From mboxrd@z Thu Jan  1 00:00:00 1970
Return-Path: <linux-btrfs-owner@vger.kernel.org>
Received: from plane.gmane.org ([80.91.229.3]:49938 "EHLO plane.gmane.org"
	rhost-flags-OK-OK-OK-OK) by vger.kernel.org with ESMTP
	id S1750807AbbJNFIa (ORCPT <rfc822;linux-btrfs@vger.kernel.org>);
	Wed, 14 Oct 2015 01:08:30 -0400
Received: from list by plane.gmane.org with local (Exim 4.69)
	(envelope-from <gcfb-btrfs-devel-moved1-2@m.gmane.org>)
	id 1ZmEId-00070I-V7
	for linux-btrfs@vger.kernel.org; Wed, 14 Oct 2015 07:08:27 +0200
Received: from ip98-167-165-199.ph.ph.cox.net ([98.167.165.199])
        by main.gmane.org with esmtp (Gmexim 0.1 (Debian))
        id 1AlnuQ-0007hv-00
        for <linux-btrfs@vger.kernel.org>; Wed, 14 Oct 2015 07:08:27 +0200
Received: from 1i5t5.duncan by ip98-167-165-199.ph.ph.cox.net with local (Gmexim 0.1 (Debian))
        id 1AlnuQ-0007hv-00
        for <linux-btrfs@vger.kernel.org>; Wed, 14 Oct 2015 07:08:27 +0200
To: linux-btrfs@vger.kernel.org
From: Duncan <1i5t5.duncan@cox.net>
Subject: Re: System completely unresponsive after `btrfs balance start
 -dconvert=raid0 /` and `btrfs fi show /`
Date: Wed, 14 Oct 2015 05:08:17 +0000 (UTC)
Message-ID: <pan$39697$bacd3e0c$3e39ab12$ed8c21a7@cox.net>
References: <C1BFF62A-9C2E-4A5D-86F9-7F01DDDF8BF6@paolino.me>
Mime-Version: 1.0
Content-Type: text/plain; charset=UTF-8
Sender: linux-btrfs-owner@vger.kernel.org
List-ID: <linux-btrfs.vger.kernel.org>

Carmine Paolino posted on Tue, 13 Oct 2015 23:21:49 +0200 as excerpted:

> I have an home server with 3 hard drives that I added to the same btrfs
> filesystem. Several hours ago I run `btrfs balance start -dconvert=raid0
> /` and as soon as I run `btrfs fi show /` I lost my ssh connection to
> the machine. The machine is still on, but it doesn’t even respond to
> ping[. ...]
> 
> (I have a 250gb internal hard drive, a 120gb usb 2.0 one and a 2TB usb
> 2.0 one so the transfer speeds are pretty low)

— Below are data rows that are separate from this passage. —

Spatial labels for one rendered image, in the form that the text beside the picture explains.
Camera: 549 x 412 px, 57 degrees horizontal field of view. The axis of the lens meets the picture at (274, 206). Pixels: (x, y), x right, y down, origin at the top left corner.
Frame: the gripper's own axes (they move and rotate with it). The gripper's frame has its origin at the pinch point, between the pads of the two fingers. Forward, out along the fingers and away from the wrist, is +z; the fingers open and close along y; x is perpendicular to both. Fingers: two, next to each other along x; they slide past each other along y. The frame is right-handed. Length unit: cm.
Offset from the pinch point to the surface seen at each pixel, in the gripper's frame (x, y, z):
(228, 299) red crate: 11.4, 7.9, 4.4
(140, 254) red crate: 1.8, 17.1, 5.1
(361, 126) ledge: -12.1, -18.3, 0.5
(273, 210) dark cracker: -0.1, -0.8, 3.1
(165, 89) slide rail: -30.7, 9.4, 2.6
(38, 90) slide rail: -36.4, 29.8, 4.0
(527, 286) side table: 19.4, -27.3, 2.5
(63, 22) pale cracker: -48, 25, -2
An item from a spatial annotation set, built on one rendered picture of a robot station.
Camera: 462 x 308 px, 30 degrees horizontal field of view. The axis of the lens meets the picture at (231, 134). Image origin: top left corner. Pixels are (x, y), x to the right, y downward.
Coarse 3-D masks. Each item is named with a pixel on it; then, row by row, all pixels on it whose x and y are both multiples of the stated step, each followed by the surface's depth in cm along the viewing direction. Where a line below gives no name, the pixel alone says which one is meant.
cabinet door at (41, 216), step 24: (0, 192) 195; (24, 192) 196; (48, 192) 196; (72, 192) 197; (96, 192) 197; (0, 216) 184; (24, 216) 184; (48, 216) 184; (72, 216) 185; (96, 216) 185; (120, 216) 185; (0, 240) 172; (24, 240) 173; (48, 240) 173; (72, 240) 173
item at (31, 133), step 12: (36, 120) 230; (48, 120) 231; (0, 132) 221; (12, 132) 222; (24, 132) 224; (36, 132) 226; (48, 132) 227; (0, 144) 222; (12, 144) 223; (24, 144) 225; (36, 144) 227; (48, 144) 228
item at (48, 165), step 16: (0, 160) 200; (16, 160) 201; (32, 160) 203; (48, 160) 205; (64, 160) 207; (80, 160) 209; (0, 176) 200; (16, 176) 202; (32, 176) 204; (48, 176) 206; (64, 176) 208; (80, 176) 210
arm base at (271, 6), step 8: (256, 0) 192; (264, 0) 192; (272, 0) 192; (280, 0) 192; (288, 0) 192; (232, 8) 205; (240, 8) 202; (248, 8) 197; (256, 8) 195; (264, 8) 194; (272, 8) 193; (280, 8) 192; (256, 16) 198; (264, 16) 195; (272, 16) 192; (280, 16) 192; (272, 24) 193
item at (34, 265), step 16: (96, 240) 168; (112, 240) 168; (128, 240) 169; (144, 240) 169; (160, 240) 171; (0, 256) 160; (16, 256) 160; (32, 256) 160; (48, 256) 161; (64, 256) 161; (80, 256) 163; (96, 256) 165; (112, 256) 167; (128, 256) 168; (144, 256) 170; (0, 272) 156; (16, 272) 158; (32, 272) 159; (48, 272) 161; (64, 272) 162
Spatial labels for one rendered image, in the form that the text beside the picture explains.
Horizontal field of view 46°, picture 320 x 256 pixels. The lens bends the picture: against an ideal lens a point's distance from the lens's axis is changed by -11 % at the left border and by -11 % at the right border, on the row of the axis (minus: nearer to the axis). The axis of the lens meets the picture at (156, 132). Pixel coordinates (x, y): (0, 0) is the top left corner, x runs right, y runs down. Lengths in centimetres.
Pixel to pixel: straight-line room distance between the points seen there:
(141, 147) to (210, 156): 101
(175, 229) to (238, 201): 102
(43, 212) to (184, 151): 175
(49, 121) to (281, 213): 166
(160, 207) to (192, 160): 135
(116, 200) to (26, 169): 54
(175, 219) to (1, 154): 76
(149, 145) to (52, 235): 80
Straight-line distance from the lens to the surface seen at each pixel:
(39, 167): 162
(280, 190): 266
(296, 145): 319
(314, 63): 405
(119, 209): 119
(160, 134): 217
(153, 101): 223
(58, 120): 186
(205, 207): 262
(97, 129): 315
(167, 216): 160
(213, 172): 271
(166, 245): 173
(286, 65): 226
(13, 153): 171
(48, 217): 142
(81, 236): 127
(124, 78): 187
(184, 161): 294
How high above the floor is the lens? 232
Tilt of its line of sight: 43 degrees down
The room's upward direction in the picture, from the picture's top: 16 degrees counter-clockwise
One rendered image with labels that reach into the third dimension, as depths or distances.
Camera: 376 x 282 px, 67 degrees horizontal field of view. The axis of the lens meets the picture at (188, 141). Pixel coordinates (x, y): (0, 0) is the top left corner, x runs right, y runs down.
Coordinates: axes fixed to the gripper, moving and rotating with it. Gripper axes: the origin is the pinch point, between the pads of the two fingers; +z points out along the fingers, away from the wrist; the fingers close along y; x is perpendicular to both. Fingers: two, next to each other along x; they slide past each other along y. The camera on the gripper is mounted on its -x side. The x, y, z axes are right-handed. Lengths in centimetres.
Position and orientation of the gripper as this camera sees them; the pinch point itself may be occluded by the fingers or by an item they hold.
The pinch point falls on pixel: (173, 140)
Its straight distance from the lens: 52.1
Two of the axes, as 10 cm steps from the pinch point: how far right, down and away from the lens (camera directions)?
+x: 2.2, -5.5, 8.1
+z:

I won't attempt to answer the primary question[1] directly, but can point 
out that in many cases, USB-connected devices simply don't have a stable 
enough connection to work reliably in a multi-device btrfs.  There's 
several possibilities for failure, including flaky connections (sometimes 
assisted by cats or kids), unstable USB host port drivers, and unstable 
USB/ATA translators.  A number of folks have reported problems with such 
filesystems with devices connected over USB, that simply disappear if 
they direct-connect the exact same devices to a proper SATA port.  The 
problem seems to be /dramatically/ worse with USB connected devices, than 
it is with, for instance, PCIE-based SATA expansion cards.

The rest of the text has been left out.